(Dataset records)
=====

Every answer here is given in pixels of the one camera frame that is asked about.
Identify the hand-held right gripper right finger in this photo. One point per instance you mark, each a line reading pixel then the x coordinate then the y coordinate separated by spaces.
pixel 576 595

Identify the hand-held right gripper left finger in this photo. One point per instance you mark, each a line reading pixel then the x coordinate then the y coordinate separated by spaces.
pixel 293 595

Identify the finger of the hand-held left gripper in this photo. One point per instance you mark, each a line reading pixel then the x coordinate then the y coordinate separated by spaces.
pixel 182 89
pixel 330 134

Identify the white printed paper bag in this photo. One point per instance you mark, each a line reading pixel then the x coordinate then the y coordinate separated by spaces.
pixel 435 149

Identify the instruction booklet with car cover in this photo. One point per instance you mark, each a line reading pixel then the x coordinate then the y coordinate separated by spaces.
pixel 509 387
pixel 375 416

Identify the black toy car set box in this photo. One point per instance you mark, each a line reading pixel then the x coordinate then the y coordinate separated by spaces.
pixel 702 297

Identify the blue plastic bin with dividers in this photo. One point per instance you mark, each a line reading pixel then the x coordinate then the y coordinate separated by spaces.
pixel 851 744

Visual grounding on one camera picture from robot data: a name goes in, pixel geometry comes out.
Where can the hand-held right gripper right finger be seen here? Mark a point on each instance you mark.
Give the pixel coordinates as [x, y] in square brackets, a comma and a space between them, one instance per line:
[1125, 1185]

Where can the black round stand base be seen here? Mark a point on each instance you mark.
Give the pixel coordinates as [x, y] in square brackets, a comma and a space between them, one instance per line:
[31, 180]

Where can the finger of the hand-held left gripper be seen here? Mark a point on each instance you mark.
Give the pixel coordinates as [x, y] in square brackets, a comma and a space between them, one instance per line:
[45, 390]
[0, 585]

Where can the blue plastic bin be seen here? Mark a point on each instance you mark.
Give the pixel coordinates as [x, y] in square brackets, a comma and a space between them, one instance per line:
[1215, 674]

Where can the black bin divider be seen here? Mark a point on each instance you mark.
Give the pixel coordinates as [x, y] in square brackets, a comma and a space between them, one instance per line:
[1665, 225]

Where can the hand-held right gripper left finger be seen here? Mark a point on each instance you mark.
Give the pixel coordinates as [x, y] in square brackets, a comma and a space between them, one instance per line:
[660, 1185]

=====

- _Instructions to follow_
Write out exactly the lines starting with the one that holds "Where can the black bin" and running through the last line above.

- _Exercise result_
Where can the black bin divider be seen here? Mark a point on each instance you mark.
Give the pixel coordinates as [x, y] in square brackets, a comma and a space between them, one instance per line:
[1665, 225]

Where can the hand-held right gripper left finger be seen here? Mark a point on each instance you mark.
Give the pixel coordinates as [x, y] in square brackets, a comma and a space between them, one instance per line:
[660, 1185]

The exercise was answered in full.